**EXERCISE INSTRUCTIONS:** Using the data that follows, give the number of lines in which the word "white" occurs. Write only the number.

Extracted records:
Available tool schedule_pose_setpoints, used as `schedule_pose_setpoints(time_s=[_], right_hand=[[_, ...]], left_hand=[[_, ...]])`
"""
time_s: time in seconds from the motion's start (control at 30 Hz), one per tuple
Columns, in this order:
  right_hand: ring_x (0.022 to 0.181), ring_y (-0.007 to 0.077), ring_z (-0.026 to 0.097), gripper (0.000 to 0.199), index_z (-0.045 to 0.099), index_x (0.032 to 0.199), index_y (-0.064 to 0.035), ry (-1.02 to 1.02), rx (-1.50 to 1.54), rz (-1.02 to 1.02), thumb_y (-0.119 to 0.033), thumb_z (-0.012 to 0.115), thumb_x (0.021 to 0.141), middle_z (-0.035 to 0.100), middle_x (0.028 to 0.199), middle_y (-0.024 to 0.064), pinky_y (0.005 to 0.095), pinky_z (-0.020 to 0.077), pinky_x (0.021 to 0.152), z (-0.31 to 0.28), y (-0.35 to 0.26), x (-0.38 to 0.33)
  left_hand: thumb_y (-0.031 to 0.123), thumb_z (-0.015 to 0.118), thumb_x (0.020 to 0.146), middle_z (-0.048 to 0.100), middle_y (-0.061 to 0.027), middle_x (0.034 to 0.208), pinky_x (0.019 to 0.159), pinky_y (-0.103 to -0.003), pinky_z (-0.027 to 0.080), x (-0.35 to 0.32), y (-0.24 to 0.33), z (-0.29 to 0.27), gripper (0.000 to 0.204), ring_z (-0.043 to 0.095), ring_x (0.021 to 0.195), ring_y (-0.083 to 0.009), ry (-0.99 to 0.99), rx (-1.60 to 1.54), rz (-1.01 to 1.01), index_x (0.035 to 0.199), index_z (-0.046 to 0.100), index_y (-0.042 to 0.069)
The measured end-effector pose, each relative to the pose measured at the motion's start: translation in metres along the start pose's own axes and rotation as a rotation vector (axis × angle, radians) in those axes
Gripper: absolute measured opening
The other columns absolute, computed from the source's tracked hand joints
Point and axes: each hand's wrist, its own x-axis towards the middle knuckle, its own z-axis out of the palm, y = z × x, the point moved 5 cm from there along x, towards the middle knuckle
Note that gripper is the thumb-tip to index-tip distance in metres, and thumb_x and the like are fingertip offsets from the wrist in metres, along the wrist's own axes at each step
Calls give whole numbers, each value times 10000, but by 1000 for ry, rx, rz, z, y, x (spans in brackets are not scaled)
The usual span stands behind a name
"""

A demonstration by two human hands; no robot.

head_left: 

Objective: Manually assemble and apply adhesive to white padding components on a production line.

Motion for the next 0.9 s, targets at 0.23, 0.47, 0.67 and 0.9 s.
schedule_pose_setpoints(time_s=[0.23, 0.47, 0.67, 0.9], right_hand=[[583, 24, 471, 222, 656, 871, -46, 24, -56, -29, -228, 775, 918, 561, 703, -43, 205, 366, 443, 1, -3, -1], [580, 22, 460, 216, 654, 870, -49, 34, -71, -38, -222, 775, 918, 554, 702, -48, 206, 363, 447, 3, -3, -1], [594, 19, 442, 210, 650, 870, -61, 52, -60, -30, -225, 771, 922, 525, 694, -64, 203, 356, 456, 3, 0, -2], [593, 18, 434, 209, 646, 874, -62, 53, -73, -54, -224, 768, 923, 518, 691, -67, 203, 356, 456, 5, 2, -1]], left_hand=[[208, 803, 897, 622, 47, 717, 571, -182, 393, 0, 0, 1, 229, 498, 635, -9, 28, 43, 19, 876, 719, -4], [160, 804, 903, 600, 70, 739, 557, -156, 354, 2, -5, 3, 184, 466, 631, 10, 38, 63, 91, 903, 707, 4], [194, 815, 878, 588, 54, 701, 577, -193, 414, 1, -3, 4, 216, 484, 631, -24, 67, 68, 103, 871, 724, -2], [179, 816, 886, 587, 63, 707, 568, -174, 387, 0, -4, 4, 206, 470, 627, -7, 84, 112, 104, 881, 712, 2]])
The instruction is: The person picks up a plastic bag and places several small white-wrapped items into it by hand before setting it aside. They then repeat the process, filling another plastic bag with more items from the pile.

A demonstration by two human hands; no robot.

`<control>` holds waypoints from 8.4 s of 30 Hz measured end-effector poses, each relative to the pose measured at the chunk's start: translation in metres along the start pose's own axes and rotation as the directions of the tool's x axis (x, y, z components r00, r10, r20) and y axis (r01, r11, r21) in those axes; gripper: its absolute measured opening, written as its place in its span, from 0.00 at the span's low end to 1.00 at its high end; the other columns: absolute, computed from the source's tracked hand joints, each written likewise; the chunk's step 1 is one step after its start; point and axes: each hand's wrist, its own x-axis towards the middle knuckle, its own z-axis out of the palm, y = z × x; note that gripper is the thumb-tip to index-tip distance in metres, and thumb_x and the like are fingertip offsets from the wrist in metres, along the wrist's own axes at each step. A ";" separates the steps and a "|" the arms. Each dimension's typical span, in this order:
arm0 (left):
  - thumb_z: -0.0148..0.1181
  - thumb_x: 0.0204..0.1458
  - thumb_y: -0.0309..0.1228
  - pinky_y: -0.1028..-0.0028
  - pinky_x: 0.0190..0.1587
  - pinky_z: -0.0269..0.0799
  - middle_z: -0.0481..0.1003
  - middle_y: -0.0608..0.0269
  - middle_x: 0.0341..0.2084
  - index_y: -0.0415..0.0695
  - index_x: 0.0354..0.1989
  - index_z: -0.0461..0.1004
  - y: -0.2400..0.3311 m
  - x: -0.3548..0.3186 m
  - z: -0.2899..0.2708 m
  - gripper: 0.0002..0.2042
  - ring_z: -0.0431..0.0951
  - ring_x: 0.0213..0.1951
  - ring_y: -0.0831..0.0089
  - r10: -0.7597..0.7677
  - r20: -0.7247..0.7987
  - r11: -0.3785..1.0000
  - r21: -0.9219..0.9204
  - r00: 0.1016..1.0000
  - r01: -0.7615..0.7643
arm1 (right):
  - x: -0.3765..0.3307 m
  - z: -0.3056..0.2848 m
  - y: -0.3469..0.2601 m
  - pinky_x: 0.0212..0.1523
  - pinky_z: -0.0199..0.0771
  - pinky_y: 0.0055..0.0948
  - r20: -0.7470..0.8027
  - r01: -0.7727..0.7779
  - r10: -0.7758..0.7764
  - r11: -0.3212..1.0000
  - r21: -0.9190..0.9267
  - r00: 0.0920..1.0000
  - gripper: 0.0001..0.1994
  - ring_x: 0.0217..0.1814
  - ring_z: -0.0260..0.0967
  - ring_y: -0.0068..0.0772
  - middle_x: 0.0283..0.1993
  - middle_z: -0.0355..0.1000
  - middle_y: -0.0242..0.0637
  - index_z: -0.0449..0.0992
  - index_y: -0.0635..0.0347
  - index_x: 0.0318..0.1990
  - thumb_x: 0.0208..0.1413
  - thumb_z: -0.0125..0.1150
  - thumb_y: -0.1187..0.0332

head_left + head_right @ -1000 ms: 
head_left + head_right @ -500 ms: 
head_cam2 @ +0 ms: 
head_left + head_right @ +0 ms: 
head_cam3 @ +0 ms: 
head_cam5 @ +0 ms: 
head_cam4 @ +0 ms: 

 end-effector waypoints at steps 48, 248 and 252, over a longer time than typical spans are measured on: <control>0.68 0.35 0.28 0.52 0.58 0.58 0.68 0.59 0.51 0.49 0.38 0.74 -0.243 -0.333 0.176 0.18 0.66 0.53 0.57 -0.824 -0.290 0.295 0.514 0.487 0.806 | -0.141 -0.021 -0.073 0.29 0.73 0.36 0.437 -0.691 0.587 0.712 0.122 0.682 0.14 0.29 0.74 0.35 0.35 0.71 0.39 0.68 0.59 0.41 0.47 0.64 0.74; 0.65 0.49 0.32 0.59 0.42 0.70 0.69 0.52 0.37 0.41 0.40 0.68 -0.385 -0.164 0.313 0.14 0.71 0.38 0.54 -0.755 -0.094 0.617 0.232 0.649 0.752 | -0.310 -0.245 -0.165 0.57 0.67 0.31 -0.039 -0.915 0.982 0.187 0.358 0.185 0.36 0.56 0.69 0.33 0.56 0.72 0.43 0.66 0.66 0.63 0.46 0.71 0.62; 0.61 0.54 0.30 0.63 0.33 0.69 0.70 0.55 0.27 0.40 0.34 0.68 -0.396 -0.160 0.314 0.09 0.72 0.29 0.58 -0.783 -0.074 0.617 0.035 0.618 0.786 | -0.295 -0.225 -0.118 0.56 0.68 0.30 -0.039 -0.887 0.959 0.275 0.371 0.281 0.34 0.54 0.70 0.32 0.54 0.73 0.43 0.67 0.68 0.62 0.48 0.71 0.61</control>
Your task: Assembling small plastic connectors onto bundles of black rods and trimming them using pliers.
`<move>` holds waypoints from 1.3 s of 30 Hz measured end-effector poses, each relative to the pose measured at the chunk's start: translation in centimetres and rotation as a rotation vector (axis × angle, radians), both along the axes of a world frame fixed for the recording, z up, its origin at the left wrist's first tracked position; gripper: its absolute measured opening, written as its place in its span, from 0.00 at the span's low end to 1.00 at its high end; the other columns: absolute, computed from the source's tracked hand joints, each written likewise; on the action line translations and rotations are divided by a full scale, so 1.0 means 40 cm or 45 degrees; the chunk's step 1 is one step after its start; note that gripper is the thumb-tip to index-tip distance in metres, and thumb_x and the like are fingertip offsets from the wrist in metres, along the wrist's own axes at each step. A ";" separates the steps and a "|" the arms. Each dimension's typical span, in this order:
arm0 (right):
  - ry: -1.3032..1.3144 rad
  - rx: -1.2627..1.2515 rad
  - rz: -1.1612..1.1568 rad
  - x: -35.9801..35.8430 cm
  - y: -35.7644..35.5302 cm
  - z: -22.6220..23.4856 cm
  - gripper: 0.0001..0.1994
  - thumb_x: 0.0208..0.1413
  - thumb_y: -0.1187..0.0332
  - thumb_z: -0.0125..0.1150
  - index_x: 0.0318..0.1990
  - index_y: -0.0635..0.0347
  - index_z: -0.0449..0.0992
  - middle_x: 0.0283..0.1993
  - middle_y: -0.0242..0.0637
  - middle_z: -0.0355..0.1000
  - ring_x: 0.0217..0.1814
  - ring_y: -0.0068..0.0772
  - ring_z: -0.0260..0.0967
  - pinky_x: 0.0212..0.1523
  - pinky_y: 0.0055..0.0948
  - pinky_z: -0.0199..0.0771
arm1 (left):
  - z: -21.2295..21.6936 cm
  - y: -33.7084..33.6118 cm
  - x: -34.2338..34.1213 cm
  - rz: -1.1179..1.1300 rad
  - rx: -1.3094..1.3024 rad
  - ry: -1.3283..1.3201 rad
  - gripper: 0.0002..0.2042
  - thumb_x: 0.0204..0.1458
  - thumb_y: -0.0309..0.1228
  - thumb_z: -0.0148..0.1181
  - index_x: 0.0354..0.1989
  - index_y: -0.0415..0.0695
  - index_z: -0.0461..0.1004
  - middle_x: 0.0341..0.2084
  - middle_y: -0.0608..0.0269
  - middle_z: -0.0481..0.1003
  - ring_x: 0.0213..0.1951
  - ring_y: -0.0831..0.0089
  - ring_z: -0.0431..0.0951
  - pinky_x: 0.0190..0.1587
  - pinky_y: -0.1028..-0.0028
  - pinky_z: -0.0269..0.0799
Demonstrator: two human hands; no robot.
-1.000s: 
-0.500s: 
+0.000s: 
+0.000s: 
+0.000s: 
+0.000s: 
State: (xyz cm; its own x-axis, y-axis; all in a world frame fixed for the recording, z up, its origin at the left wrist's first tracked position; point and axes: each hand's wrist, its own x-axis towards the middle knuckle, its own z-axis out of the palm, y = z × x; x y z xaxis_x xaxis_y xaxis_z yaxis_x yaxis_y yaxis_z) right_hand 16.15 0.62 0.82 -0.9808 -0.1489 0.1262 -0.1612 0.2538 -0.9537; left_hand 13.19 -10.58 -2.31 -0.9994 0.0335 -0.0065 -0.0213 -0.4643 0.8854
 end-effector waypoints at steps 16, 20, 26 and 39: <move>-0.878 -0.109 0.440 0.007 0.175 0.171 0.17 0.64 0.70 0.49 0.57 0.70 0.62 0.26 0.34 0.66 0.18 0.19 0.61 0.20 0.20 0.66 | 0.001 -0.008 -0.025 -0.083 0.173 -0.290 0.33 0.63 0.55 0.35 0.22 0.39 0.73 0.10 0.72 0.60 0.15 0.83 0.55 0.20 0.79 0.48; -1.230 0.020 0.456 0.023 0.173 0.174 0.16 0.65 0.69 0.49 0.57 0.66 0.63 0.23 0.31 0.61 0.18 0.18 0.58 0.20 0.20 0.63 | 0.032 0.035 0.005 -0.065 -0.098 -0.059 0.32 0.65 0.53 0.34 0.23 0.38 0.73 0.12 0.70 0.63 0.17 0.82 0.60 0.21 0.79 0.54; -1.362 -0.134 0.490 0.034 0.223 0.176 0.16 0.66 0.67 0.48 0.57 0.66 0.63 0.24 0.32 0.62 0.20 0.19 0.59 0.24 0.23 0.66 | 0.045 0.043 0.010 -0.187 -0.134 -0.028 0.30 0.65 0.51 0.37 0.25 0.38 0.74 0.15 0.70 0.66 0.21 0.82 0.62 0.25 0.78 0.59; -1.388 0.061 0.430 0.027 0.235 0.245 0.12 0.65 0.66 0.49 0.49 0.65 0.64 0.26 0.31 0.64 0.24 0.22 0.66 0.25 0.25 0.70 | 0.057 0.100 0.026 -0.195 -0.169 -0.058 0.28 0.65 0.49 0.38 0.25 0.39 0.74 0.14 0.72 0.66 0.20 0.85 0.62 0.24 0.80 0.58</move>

**RESULT FOR THIS EXERCISE:** 2